• **TASK TO CARRY OUT**
Reproduce the listing in its entirety. Do not reproduce the pictures.
******************************
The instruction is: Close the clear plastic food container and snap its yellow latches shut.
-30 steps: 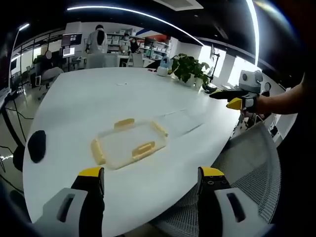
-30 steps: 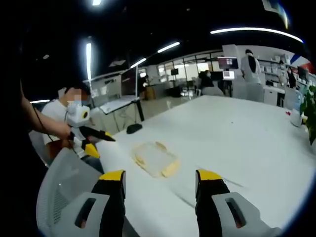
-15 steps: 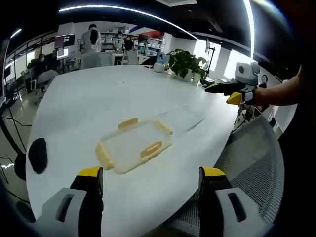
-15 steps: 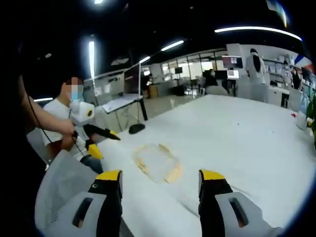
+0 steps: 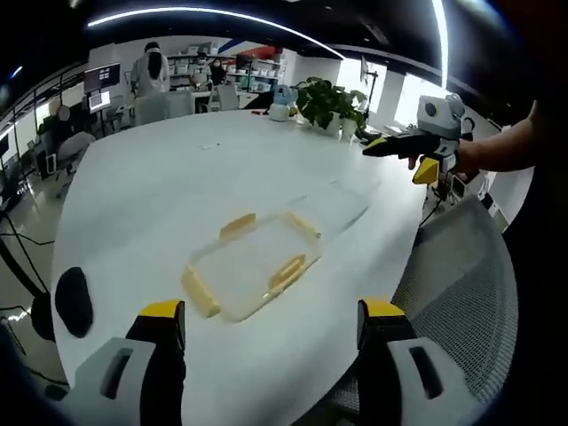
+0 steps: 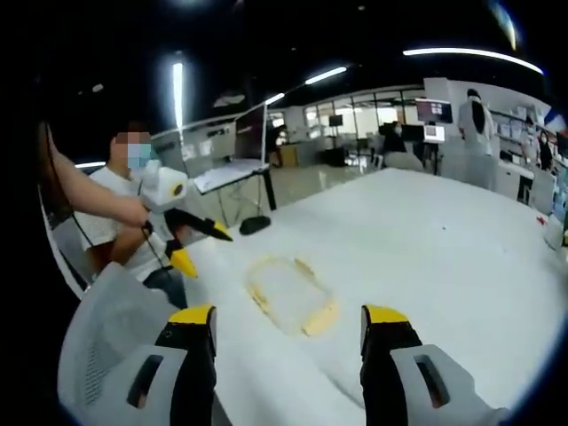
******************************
• **FINISHED EXERCISE**
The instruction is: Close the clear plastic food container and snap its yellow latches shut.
-30 steps: 
-30 steps: 
-15 steps: 
-15 steps: 
+0 steps: 
+0 steps: 

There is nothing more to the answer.